Dengan demikian faham qadariyah memiliki dasar yang kuat dalam Islam, dan tidaklah beralasan jika ada sebagian orang menilai faham ini sesat atau keluar dari Islam.











BAB III
PENUTUP

A.    Kesimpulan
Secara terminologi qadariyah adalah suatu aliran yang percaya bahwa segala tindakan manusia tidak diintervensi oleh Tuhan. Aliran ini berpendapat bahwa tiap-tiap orang adalah pencipta bagi segala perbuatannya, ia dapat berbuat sesuatu atau meninggalkannya atas kehendaknya sendiri.
Manusia dinilai mempunyai kekuatan untuk melaksanakan kehendaknya sendiri atau untuk tidak melasanakan kehendaknya itu.

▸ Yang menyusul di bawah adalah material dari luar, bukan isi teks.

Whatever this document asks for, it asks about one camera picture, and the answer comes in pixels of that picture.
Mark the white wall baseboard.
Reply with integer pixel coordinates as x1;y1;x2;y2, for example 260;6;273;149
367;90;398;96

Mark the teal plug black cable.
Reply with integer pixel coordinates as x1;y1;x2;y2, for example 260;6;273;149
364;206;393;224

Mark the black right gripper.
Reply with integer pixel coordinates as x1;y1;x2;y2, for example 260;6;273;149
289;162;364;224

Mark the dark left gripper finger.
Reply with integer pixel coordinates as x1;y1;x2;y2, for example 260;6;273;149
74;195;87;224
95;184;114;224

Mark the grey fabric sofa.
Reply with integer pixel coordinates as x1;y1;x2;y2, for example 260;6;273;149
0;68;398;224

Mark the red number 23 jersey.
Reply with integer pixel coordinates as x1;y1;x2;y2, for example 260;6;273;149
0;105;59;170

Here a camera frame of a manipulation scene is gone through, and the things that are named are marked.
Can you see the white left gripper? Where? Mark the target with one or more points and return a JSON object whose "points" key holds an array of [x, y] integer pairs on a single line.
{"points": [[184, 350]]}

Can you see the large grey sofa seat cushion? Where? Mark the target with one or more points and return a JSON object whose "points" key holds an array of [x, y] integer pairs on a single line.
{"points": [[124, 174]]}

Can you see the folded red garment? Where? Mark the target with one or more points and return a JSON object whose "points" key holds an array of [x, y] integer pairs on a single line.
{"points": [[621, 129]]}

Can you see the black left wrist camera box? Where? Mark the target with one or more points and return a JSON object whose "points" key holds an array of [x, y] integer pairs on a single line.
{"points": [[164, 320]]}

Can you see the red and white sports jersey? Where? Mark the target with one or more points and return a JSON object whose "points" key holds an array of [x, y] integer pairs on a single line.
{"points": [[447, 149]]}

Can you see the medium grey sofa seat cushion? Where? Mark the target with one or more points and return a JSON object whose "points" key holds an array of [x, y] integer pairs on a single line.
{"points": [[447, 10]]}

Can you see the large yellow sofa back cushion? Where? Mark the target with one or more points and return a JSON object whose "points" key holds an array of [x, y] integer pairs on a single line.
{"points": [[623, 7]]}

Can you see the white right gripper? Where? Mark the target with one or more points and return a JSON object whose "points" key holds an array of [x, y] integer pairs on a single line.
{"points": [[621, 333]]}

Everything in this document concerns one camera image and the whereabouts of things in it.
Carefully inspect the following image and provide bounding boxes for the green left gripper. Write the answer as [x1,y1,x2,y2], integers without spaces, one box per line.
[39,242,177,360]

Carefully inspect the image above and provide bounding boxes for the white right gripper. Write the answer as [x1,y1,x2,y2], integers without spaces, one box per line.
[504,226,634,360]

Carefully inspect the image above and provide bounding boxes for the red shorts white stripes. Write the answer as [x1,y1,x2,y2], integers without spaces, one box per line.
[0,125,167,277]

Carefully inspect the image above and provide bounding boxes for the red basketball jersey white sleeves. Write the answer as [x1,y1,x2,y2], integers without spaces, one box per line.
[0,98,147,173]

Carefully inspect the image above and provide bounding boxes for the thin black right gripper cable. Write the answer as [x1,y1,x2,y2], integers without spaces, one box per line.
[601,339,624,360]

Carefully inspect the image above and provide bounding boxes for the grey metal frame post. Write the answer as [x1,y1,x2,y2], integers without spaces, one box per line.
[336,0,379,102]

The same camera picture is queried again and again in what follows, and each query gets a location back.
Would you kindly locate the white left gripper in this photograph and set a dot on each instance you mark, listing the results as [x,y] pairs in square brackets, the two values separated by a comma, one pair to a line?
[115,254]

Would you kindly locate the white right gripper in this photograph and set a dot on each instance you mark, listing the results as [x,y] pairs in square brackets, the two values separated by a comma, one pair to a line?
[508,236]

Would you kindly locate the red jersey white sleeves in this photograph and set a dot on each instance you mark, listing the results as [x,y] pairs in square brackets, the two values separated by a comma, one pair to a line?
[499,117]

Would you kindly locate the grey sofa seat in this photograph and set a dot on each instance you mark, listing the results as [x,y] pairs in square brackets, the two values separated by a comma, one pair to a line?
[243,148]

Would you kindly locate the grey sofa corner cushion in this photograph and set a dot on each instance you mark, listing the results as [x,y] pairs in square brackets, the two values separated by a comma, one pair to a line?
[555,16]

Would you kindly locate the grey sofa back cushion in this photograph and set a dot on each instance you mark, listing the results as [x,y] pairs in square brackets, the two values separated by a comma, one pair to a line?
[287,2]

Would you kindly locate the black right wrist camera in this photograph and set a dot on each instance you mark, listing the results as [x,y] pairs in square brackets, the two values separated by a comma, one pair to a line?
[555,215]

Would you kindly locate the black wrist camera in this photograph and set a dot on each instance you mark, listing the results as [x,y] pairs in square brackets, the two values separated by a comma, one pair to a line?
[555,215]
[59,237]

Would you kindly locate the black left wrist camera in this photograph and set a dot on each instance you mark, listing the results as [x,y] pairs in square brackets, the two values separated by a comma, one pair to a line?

Dalam menentukan keputusan yang menyangkut perbuatannya sendiri, manusialah yang menentukan tanpa ada campur tangan Tuhan..
Faham ini dipengaruhi oleh faham yang diambil dari ayat-ayat Al-Qur’an yang dapat menimbulkan faham qadariyah.
Harun Nasution menegaskan bahwa kaum qadariyah berasal dari pengertian bahwa manusia mempunyai qudrah atau kekuatan yang melaksanakan kehendaknya dan bukan berasal dari pengertian bahwa manusia terpaksa tunduk pada qadar Tuhan.
Dengan demikian dapat disimpulkan bahwa faham qadariyah telah meletakkan manusia pada posisi merdeka dalam menentukan tingkah laku dan kehendaknya.

B.     Saran
Faham qadariyah memiliki dasar yang kuat dalam Islam, maka dari itu tidak ada alasan untuk kita jika ada sebagian dari kita menilai faham ini sesat atau keluar dari Islam, karena faham ini dipengaruhi oleh faham yang diambil dari ayat-ayat Al-Qur’an yang dapat menimbulkan faham qadariyah.


DAFTAR PUSTAKA

Anwar, Rosihon. 2006, Ilmu Kalam. Bandung: Pustaka Setia.
Nata, Abuddin. 1995, Ilmu Kalam. Jakarta: Raja Grafindo Persada.
Nasution, Harun. 1986, Teologi Islam. Jakarta: UI Press.

Zar, Sirajuddin. 2003, Teologi Islam. Padang: IAIN Press.